━━ Supplied material ━━

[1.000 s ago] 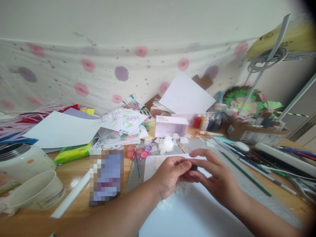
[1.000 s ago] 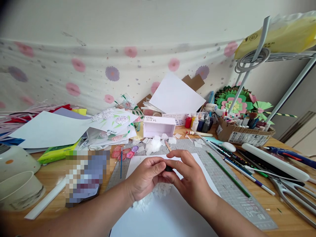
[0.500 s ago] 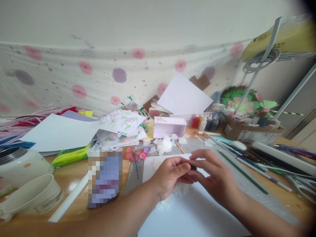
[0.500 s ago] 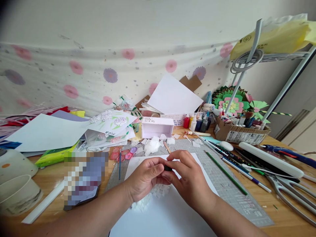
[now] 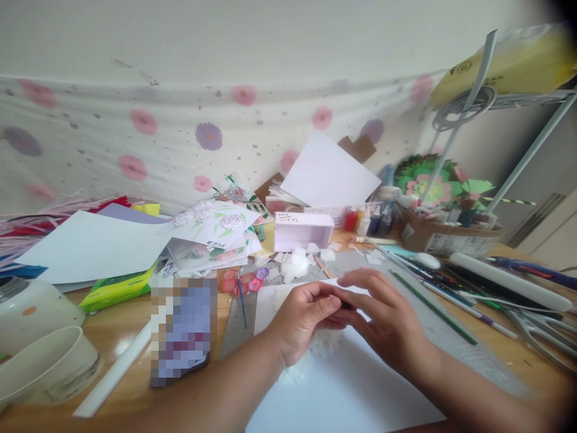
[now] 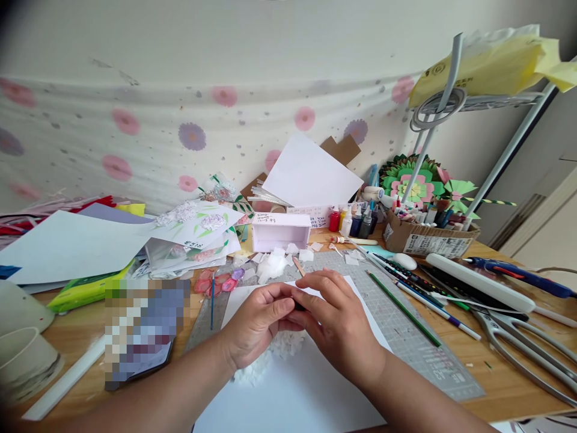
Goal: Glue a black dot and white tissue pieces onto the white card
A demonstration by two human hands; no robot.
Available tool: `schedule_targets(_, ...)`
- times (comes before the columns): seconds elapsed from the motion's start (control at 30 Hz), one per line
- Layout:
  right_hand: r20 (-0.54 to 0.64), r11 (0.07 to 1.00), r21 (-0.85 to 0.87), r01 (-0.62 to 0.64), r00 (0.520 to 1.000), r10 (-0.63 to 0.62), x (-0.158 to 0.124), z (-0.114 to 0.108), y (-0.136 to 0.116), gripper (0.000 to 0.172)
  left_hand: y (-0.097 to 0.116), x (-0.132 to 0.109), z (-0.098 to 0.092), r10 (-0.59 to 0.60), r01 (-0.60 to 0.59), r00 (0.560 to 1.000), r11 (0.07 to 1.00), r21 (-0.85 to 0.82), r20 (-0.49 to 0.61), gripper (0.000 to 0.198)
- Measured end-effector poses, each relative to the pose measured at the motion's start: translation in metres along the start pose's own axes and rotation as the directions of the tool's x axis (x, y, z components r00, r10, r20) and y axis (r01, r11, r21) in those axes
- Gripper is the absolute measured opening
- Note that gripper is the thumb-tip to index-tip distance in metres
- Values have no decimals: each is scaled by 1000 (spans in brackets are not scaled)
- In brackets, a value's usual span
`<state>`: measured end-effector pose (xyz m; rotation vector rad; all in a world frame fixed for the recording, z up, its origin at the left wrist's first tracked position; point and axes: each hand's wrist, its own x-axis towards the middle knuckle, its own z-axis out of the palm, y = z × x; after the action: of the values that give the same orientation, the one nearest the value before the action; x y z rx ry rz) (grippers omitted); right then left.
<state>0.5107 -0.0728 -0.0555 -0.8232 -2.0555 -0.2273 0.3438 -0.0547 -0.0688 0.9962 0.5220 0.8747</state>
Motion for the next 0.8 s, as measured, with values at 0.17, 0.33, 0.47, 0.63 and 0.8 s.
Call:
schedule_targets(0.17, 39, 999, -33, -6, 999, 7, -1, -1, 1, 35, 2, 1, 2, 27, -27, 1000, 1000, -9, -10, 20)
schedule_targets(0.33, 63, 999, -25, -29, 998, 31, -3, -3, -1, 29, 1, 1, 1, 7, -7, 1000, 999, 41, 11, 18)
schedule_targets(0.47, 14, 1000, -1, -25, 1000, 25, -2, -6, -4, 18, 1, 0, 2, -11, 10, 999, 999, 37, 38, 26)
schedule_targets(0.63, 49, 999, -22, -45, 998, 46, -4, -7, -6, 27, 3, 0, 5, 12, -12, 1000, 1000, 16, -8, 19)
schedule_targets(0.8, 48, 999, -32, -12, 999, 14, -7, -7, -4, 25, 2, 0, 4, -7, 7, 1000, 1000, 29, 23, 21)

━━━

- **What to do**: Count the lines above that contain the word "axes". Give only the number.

- **Response to this task**: 2